Required action> When a line below contains the string "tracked", show that line.

Segment Open

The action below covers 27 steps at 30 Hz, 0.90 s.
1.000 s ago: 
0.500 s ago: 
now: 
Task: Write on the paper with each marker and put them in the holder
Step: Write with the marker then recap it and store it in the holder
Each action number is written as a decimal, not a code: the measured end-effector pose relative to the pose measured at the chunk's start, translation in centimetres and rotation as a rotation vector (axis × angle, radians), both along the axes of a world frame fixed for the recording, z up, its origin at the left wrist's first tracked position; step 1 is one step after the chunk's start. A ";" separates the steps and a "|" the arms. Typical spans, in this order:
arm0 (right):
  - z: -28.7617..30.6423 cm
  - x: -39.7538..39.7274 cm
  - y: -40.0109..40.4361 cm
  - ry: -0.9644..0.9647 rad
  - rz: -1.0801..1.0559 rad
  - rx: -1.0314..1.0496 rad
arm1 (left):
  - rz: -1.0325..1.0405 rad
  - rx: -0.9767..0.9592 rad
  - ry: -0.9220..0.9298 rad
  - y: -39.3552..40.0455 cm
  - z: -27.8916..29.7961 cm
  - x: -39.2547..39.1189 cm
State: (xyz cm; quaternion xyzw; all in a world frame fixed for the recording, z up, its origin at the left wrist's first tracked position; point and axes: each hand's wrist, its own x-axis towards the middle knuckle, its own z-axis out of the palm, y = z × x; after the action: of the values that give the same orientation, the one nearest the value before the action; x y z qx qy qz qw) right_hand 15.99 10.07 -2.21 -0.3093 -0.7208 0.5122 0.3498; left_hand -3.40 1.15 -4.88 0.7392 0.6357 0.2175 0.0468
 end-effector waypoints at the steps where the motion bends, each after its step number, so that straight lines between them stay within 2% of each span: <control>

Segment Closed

Problem solution>
Each action number is written as a decimal, not a code: the measured end-effector pose relative to the pose measured at the chunk's start, translation in centimetres and rotation as a rotation vector (axis × angle, radians), both along the axes of a world frame fixed for the recording, z up, its origin at the left wrist's first tracked position; step 1 is one step after the chunk's start. A ";" separates the steps and a "|" the arms. Typical spans, in this order:
State: (xyz cm; quaternion xyzw; all in a world frame fixed for the recording, z up, its origin at the left wrist's first tracked position; point and axes: each hand's wrist, its own x-axis towards the middle knuckle, its own z-axis out of the palm, y = z × x; after the action: of the values that give the same orientation, the one nearest the value before the action; x y z qx qy qz qw) right_hand 15.99 10.07 -2.21 -0.3093 -0.7208 0.5122 0.3498; left_hand -3.40 1.15 -4.88 0.7392 0.6357 0.2175 0.0468

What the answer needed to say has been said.